Il coordinatore della stagione di prosa traccia un bilancio, successo nonostante tagli ai fondi e ritardi: «Il gradimento degli spettatori è una gioia, orgoglioso degli spettacoli portati nelle scuole»
AVEZZANO. Un budget ridotto del 40% rispetto allo scorso anno. E, dopo la caduta dell’amministrazione comunale e gli inevitabili ritardi, una corsa contro il tempo per allestire il programma. Eppure la stagione al Teatro dei Marsi si è rivelata poliedrica e all’avanguardia. Ma c’erano pochi dubbi vista la firma di prestigio che accompagna la programmazione, affidata a Lino Guanciale, attore di fama legatissimo alla sua Avezzano.

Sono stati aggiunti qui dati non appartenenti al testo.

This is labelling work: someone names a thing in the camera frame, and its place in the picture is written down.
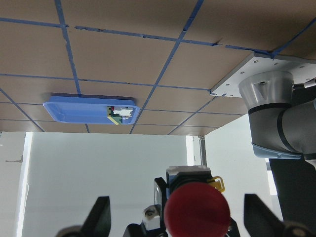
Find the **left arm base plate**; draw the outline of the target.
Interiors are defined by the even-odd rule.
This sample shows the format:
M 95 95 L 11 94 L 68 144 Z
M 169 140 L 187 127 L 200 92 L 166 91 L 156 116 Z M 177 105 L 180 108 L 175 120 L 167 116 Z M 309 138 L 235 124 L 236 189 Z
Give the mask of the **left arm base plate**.
M 315 59 L 294 56 L 251 53 L 210 89 L 212 96 L 240 98 L 239 84 L 246 78 L 264 72 L 285 71 L 293 75 L 294 84 L 303 84 L 316 77 Z

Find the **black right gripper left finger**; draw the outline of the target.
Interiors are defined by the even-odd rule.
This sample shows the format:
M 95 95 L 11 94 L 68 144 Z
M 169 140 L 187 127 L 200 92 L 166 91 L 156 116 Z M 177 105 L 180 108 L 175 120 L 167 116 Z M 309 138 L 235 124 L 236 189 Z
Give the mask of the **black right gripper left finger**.
M 98 197 L 81 228 L 81 232 L 85 237 L 108 237 L 110 230 L 110 197 Z

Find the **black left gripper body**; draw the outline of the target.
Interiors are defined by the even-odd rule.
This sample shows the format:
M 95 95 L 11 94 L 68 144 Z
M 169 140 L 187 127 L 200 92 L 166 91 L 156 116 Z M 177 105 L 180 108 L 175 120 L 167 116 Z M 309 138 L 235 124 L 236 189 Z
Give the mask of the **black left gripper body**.
M 167 207 L 164 221 L 159 205 L 144 210 L 140 224 L 130 224 L 125 237 L 239 237 L 237 223 L 231 219 L 228 207 L 189 206 Z

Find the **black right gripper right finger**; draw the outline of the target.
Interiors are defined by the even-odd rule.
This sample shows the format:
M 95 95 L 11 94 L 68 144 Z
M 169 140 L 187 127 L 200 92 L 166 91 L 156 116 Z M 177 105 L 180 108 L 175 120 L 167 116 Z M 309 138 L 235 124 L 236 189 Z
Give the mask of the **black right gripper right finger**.
M 251 237 L 281 237 L 284 224 L 256 194 L 244 195 L 244 226 Z

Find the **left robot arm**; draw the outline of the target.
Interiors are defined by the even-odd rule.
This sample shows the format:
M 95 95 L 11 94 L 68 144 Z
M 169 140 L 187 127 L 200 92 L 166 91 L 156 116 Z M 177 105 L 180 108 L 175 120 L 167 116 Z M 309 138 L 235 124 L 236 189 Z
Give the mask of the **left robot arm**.
M 292 105 L 304 84 L 289 72 L 265 72 L 239 84 L 248 107 L 252 147 L 259 158 L 316 163 L 316 102 Z M 223 196 L 224 184 L 205 166 L 172 166 L 156 178 L 155 202 L 140 224 L 126 227 L 126 237 L 238 237 L 236 221 Z M 313 237 L 309 217 L 281 221 L 255 194 L 244 196 L 244 226 L 252 237 Z

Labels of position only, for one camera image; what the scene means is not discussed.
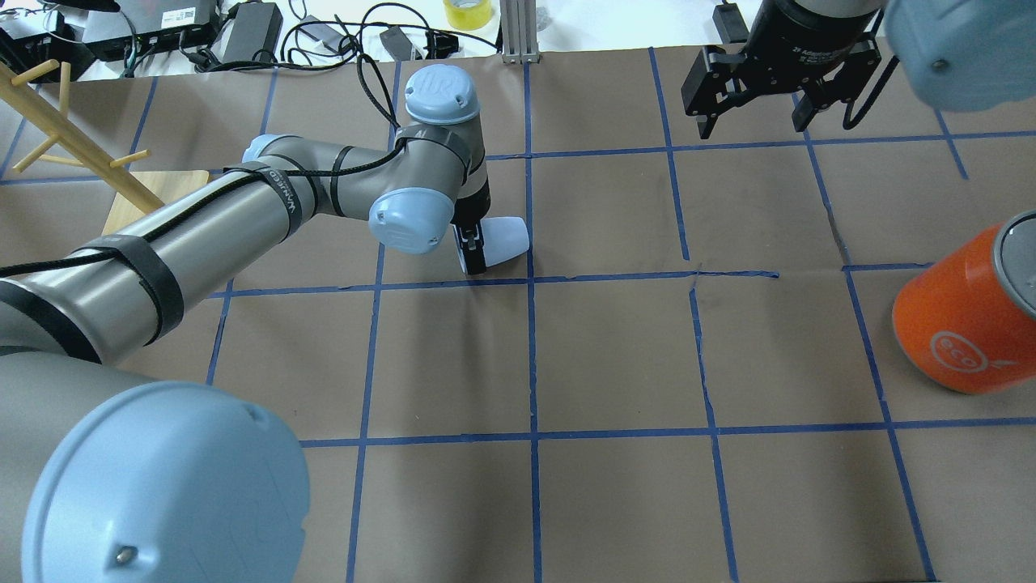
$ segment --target screw
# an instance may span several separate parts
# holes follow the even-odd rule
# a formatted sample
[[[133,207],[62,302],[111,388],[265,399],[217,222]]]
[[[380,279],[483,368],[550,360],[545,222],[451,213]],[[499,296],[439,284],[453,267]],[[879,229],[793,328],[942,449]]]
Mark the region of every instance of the screw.
[[[137,558],[137,547],[122,547],[115,555],[116,564],[126,564]]]

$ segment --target grid square
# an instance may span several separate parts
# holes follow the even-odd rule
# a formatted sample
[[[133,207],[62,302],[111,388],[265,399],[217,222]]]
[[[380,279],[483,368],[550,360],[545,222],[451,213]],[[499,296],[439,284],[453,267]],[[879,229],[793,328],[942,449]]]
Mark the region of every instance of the grid square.
[[[533,580],[527,442],[371,447],[356,581]]]
[[[885,432],[720,438],[744,583],[921,581]]]
[[[100,180],[0,186],[0,264],[59,259],[100,236],[114,199]]]
[[[489,216],[525,217],[525,163],[521,159],[499,159],[489,165],[489,187],[492,207]],[[489,267],[482,274],[465,275],[457,258],[457,244],[453,233],[447,231],[443,240],[431,253],[409,255],[396,249],[385,249],[382,281],[385,283],[412,283],[428,281],[456,281],[460,279],[525,279],[527,258],[524,254]]]
[[[272,411],[300,440],[358,437],[372,296],[234,298],[214,385]]]
[[[881,76],[889,58],[895,54],[884,36],[877,38],[877,47],[883,60],[874,71],[870,83],[860,94],[860,99],[853,114],[858,115],[863,100],[870,94],[874,83]],[[943,133],[931,106],[923,103],[914,94],[914,89],[906,80],[903,67],[898,67],[882,89],[882,94],[874,101],[870,112],[859,125],[846,132],[842,128],[844,105],[835,104],[830,111],[821,112],[809,124],[809,135],[812,139],[840,138],[872,138],[889,136],[939,136]]]
[[[703,276],[697,299],[718,426],[882,420],[841,272]]]
[[[533,150],[664,146],[644,51],[550,53],[529,70]]]
[[[541,441],[543,580],[728,581],[712,466],[708,437]]]
[[[378,70],[392,91],[395,64],[380,63]],[[365,65],[364,77],[374,96],[383,101],[373,67]],[[320,75],[279,70],[266,133],[384,150],[388,121],[368,100],[356,79],[356,65],[350,63]]]
[[[1000,393],[968,396],[939,385],[910,362],[892,328],[892,304],[903,285],[920,272],[897,269],[853,273],[892,418],[906,421],[1036,416],[1036,381]]]
[[[533,161],[537,274],[686,269],[664,153]]]
[[[526,289],[383,291],[370,435],[527,432]]]
[[[241,153],[261,130],[270,75],[202,72],[163,77],[140,137],[151,156],[134,170],[222,168]],[[222,107],[232,103],[234,107]]]
[[[1036,137],[956,140],[987,225],[1036,208]]]
[[[293,583],[344,581],[352,523],[356,448],[305,449],[310,472],[310,514],[303,522],[306,543]]]
[[[407,80],[423,66],[442,61],[404,61],[400,85],[400,123],[410,122],[403,104],[403,88]],[[508,154],[525,151],[525,87],[521,66],[500,66],[497,55],[484,58],[449,59],[445,64],[459,66],[474,80],[482,105],[482,133],[486,153]]]
[[[371,285],[378,241],[366,221],[317,214],[234,279],[238,289]]]
[[[708,140],[699,138],[697,122],[684,113],[680,88],[700,50],[700,47],[655,49],[672,145],[803,141],[802,134],[792,124],[795,105],[788,95],[764,95],[744,107],[733,108],[719,117]],[[644,103],[639,107],[649,106]]]
[[[1006,101],[985,111],[944,111],[946,126],[954,134],[1036,130],[1036,99]]]
[[[704,427],[690,286],[537,285],[540,431]]]
[[[203,300],[183,316],[176,330],[130,355],[119,369],[155,379],[204,384],[222,313],[222,298]]]
[[[716,270],[841,266],[806,148],[674,156],[691,264]]]
[[[133,147],[133,139],[140,125],[144,104],[151,90],[150,79],[133,79],[125,83],[122,81],[124,80],[111,79],[73,83],[68,89],[68,119],[112,157],[132,153],[130,148]],[[39,95],[56,107],[57,83],[41,86]],[[10,164],[13,165],[46,139],[46,134],[32,123],[26,122]],[[52,147],[48,153],[71,156],[59,145]],[[7,179],[90,175],[93,173],[86,168],[40,161],[21,173],[11,168],[3,169],[3,177]]]
[[[1036,579],[1036,428],[904,430],[897,435],[940,579]]]
[[[933,261],[988,226],[946,142],[821,145],[816,157],[856,263]]]

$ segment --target light blue joint cap
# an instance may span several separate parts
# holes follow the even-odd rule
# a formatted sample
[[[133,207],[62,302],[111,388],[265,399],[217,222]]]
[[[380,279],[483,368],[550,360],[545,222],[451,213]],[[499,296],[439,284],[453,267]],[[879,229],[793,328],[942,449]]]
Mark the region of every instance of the light blue joint cap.
[[[280,140],[281,138],[297,138],[298,136],[292,136],[289,134],[263,134],[257,136],[249,144],[249,147],[244,149],[244,153],[241,154],[241,162],[252,162],[253,159],[262,155],[264,149],[269,144]]]
[[[432,64],[406,82],[406,111],[422,123],[451,125],[479,115],[482,106],[471,76],[459,66]]]
[[[378,197],[367,224],[385,246],[420,255],[439,245],[453,213],[449,196],[437,190],[407,186]]]
[[[44,467],[22,535],[25,583],[291,581],[309,476],[276,415],[166,381],[91,411]]]

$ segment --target black strap
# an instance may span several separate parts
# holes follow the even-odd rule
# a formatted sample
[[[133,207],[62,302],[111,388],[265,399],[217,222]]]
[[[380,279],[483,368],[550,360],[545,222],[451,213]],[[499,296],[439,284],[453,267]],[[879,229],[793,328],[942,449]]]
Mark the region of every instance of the black strap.
[[[183,320],[183,291],[176,275],[147,239],[132,234],[107,234],[80,249],[114,249],[118,252],[116,259],[140,275],[140,285],[151,297],[159,317],[159,326],[148,345],[179,326]]]
[[[86,334],[47,300],[9,281],[0,281],[0,303],[7,304],[50,334],[66,355],[100,365],[100,357]]]
[[[342,210],[342,204],[338,201],[338,172],[342,169],[342,163],[345,162],[345,154],[349,153],[352,146],[345,146],[342,151],[338,152],[338,156],[335,157],[335,164],[330,167],[330,203],[335,206],[335,212],[339,216],[345,215],[345,210]]]
[[[280,157],[281,159],[284,159],[285,162],[287,162],[287,163],[291,164],[292,166],[294,166],[296,170],[305,170],[306,169],[306,168],[303,167],[301,164],[298,163],[297,159],[295,159],[294,157],[291,157],[290,155],[285,155],[283,153],[267,153],[266,155],[272,155],[274,157]],[[313,196],[316,197],[316,200],[324,200],[326,198],[326,194],[324,193],[324,190],[323,190],[323,183],[320,182],[320,178],[318,178],[316,176],[306,176],[306,180],[308,182],[310,182],[310,187],[313,188]],[[310,214],[310,217],[312,218],[313,216],[316,216],[316,215],[317,215],[317,205],[314,204],[313,205],[313,213]]]
[[[298,194],[295,193],[294,186],[291,185],[291,180],[288,175],[284,173],[284,170],[279,168],[274,168],[268,164],[263,164],[259,161],[244,162],[236,166],[228,166],[223,169],[225,172],[232,172],[234,170],[239,170],[242,172],[248,172],[250,174],[259,174],[274,192],[281,197],[281,202],[284,203],[284,209],[288,211],[288,232],[284,235],[288,238],[298,227],[303,226],[303,201],[298,198]]]

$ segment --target power adapter
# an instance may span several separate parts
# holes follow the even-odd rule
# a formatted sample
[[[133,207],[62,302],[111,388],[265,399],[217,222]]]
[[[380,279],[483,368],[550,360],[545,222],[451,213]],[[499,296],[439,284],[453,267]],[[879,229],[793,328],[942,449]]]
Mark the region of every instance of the power adapter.
[[[280,8],[272,2],[244,2],[234,8],[237,13],[223,51],[223,62],[271,62],[284,22]]]

«Ricopro il ruolo di coordinatore dell’Ufficio teatro da tre stagioni, e nelle prime due abbiamo toccato risultati record», ha precisato Guanciale, sempre attento a calibrare ogni dettaglio, «alla base del successo c’erano da un lato l’entità del budget messo a disposizione dal Comune, e dall’altro la possibilità di agire secondo tempistiche favorevoli, riuscendo a catturare in anticipo sugli altri teatri gli spettacoli e gli artisti più interessanti. Quest’ultima condizione è drammaticamente mancata quest’anno a causa del subentrare repentino dell’amministrazione commissariale. Ma non smetterò mai di ringraziare il commissario Mauro Passerotti e il suo staff per la determinazione con cui, pur in affanno per la carenza di tempo, ha creduto nella necessità di consegnare alla città di Avezzano, anche quest’anno, la sua stagione teatrale di prosa, perché, possiamo dirlo senza imbarazzo, l’eventualità che questo non avvenisse era tutt’altro che remota. Mi è stato chiesto legittimamente di contenere la spesa per l’allestimento del cartellone 2019-2020, riducendo di circa il 40% l’investimento rispetto alla stagione precedente, in modo da poter più agevolmente far fronte alla spesa fatta».
Tutto ciò, però, non ha intaccato la qualità della proposta. Tanto che Guanciale è orgoglioso di poter affermare che «i dati relativi agli abbonamenti e ai biglietti sono decisamente incoraggianti, e promettono di consentire di coprire ampiamente a fine stagione la spesa affrontata dal Comune. Il gradimento degli spettatori finora riscontrato è stato per tutti noi una gioia, visto che ci siamo trovati ad applaudire un grande artista avezzanese da molto tempo lontano dal nostro palcoscenico, Bruno Maccallini, e la pluripremiata Lucrezia Guidone, artista fra l’altro in procinto di divenire sempre più nota al grande pubblico attraverso gli schermi della piattaforma televisiva internazionale Netflix. Per non parlare del giornalista di Sky Federico Buffa, il cui spettacolo Il rigore che non c’era ha riempito letteralmente il teatro. Uno dei miei più grandi orgogli è la stagione mattutina per le scuole. Al calendario classico di appuntamenti in matinée del nostro teatro, infatti, abbiamo quest’anno integrato ben tre degli spettacoli della stagione serale: L’Arminuta, Anna dei miracoli e Il piacere dell’onestà, nonché Pinocchio con Corrado Oddi, il tutto con l’obiettivo di rafforzare il rapporto tra la stagione teatrale stessa e i giovani della città».
Guanciale ha concluso chiarendo che «in un anno di transizione come questo si possa essere felici dei risultati materiali conseguiti finora, soprattutto perché li si è raggiunti preservando la cosa davvero prioritaria in palcoscenico: il talento degli interpreti e la qualità drammaturgica e artistica degli spettacoli». (r.rs.)